Les bénéfices les plus couramment mentionnés portent sur la fin de l'isolement et la réparation des effets de la stigmatisation, l'atténuation de la culpabilité et la restauration d'une parole autour du vécu de la toxicomanie, la reconstruction de liens sociaux pour des familles qui avaient été peu à peu conduites à se replier sur elles-mêmes et à s'isoler. Le travail d'élaboration au sein du groupe permet aux parents, à partir d'une meilleure acceptation de l'individuation du jeune - ou du moins jeune toxicomane, de s'interroger sur leur propre rapport aux soins et de ne plus être en position symptomatique par rapport aux institutions.
Les soins - et le " souci " dont il participe - sont par là même remis à leur juste place, le recours à un traitement ou à une prise en charge étant démythifié et relativisé, intégré comme participant de la reconnaissance du jeune adulte dans sa capacité à prendre une décision et à s'y tenir. De la même manière, cette prise de conscience permet de mieux accepter le fait que celui-ci ne soit pas prêt, à un moment donné, d'arrêter sa consommation.

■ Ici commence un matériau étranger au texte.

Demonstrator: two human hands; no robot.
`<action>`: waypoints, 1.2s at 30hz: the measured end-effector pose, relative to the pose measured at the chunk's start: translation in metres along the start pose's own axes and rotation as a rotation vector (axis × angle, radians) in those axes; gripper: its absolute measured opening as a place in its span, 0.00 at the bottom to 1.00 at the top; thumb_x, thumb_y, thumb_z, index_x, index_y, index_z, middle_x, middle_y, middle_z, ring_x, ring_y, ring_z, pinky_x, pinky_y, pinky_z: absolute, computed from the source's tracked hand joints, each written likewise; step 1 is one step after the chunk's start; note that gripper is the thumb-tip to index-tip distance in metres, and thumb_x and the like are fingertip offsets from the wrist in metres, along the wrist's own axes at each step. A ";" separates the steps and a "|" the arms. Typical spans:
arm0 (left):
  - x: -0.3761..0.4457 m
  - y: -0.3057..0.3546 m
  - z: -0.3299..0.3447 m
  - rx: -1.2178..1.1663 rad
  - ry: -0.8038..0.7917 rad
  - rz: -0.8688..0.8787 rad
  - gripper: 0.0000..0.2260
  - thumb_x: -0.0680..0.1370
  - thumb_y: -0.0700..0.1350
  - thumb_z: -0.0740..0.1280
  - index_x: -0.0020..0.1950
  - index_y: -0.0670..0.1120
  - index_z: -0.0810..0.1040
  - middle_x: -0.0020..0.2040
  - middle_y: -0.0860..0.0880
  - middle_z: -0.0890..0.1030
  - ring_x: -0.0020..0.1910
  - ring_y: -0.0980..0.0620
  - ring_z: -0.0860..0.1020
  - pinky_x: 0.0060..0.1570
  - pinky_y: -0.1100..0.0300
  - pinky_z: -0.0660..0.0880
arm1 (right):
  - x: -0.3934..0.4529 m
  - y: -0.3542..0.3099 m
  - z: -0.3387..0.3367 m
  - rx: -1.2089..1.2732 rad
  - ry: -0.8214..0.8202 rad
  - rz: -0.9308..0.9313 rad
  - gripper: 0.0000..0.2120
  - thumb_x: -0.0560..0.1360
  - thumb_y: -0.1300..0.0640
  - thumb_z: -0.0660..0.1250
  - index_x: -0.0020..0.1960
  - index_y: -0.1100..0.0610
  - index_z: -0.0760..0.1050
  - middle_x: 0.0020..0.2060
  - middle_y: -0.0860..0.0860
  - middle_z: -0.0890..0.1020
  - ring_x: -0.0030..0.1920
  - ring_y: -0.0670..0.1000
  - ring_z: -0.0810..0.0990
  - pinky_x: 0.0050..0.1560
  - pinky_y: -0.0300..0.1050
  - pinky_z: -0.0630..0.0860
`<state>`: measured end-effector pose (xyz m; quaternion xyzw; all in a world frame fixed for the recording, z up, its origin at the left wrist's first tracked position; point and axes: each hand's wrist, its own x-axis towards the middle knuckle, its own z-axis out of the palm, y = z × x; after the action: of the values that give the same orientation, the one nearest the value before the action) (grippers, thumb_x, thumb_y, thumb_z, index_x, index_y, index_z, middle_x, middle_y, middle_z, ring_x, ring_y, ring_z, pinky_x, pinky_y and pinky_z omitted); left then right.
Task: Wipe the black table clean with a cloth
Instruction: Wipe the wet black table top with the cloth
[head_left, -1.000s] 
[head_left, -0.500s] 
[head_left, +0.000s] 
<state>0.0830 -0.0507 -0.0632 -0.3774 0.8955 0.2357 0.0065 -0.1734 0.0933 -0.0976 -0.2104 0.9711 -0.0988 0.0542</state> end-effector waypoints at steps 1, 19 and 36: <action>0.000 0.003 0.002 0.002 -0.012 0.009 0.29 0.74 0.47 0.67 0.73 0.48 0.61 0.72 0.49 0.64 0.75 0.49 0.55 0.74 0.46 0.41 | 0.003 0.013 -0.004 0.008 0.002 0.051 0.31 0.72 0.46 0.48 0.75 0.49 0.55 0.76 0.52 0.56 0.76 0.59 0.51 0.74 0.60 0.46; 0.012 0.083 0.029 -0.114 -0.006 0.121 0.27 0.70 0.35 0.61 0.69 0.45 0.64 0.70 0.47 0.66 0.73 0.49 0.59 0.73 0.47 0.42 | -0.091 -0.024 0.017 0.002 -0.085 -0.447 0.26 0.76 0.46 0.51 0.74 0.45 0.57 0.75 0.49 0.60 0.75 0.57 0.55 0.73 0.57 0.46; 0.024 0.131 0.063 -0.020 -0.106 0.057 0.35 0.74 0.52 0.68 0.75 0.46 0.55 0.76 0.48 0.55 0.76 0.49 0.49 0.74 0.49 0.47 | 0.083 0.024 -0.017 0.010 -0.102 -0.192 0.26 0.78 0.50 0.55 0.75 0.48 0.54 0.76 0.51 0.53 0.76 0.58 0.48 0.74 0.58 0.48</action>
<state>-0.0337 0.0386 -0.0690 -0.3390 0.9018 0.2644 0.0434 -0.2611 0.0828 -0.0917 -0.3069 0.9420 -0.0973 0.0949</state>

A côté et en dehors des formes traditionnelles de prise en charge au sein des institutions spécialisées, les groupes-parents tentent d'une manière autre et spontanée de reconstruire du lien social et de restaurer les liens familiaux grâce à des micro-espaces de parole partagée, abritées des visées instrumentales et normatives des institutions.
Les revendications de nature sécuritaire, souvent présentes au début, ont généralement tendance à s'estomper et à céder le pas aux préoccupations - et éventuellement aux revendications - de santé publique. De même que les groupes de santé communautaire, les groupes-parents jouent un rôle de médiation entre les usagers de drogues, les familles et l'ensemble des dispositifs sanitaires et sociaux. Ils constituent - et sont susceptibles de constituer - autant de passerelles vers un meilleur accès aux soins des usagers de drogues et, pour les parents qui en font la demande, rendent souvent possible une orientation ultérieure vers une consultation spécialisée.
Plus généralement, les groupes-parents participent d'un changement des représentations associées à l'usage des drogues, d'abord à l'intérieur des familles, puis au sein de la société. Espaces autonomes de socialisation, ils contribuent à la construction de nouvelles solidarités et rendent compte d'une démarche de citoyenneté qui sont autant d'atouts pour la mise en œuvre d'une politique de réduction des risques. Il semble d'autant plus nécessaire d'en suivre et d'en accompagner l'évolution et de se montrer attentifs au message que les groupes-parents nous font parvenir : s'il y a urgence pour les toxicomanes, il y a aussi urgence pour les familles.


(1) Antoine Garapon : Justice et drogue in Vivre avec les drogues, Seuil, 1996.

(2) Voir l'article de Jean de Munck : La consommation de drogues dans le conflit des normes in Vivre avec les Drogues, Seuil, 1996.

(3) Dominique Charvet : L'homme de droit et la toxicomanie in Individus sous influence, Esprit, 1991.

(4) Pour en savoir plus : Familles et Toxicomanies, initiatives privées et publiques : groupes parents, service d'aide téléphonique, de nouveaux espaces pour la parole. OFDT, juillet 1997.